• **Aim of the task**
Leaving out the images, repeat all the lines below exactly.

• **Data segment**
+++++
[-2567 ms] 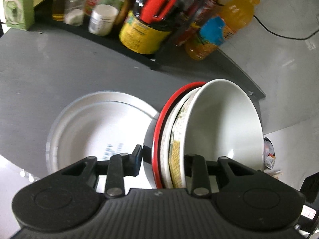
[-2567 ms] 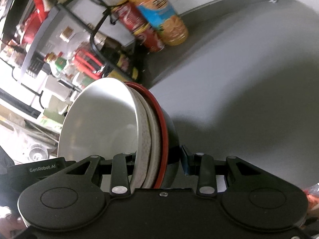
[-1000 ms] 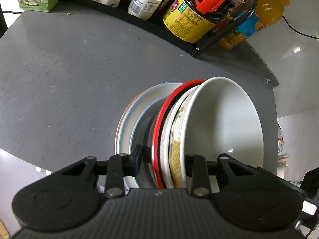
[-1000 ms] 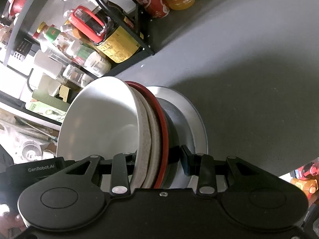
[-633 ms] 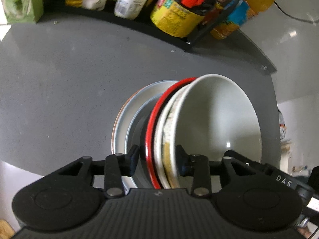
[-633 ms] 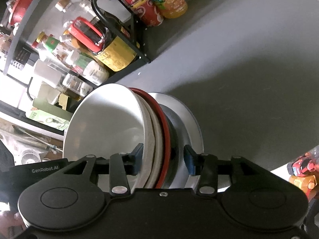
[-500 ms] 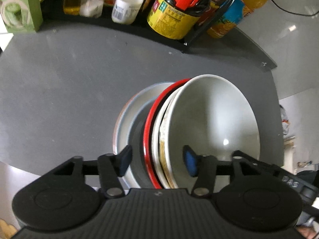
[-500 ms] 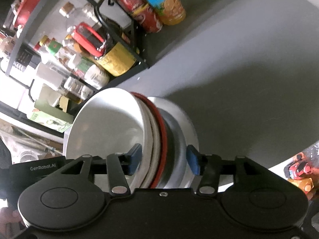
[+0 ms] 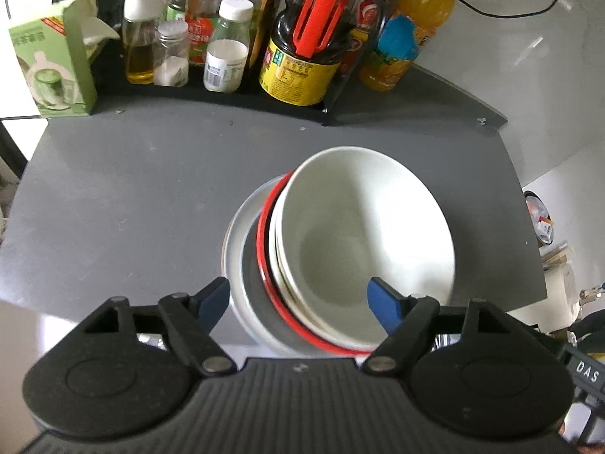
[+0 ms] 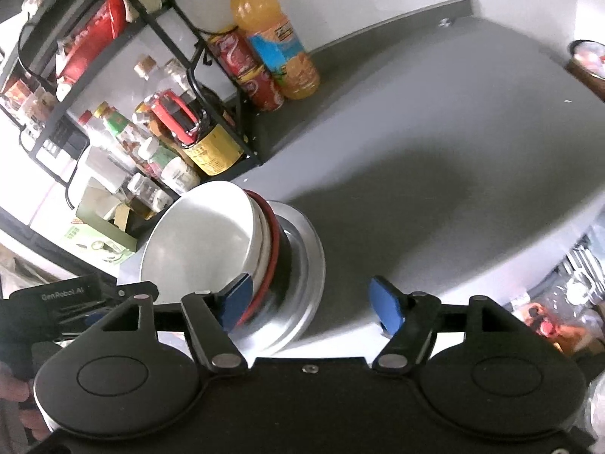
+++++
• **Exercise response**
[-2567 ms] 
[-2567 ms] 
[-1000 ms] 
[-1000 ms] 
[-633 ms] 
[-633 ms] 
[-500 ms] 
[-500 ms] 
[+0 ms] 
[+0 ms] 

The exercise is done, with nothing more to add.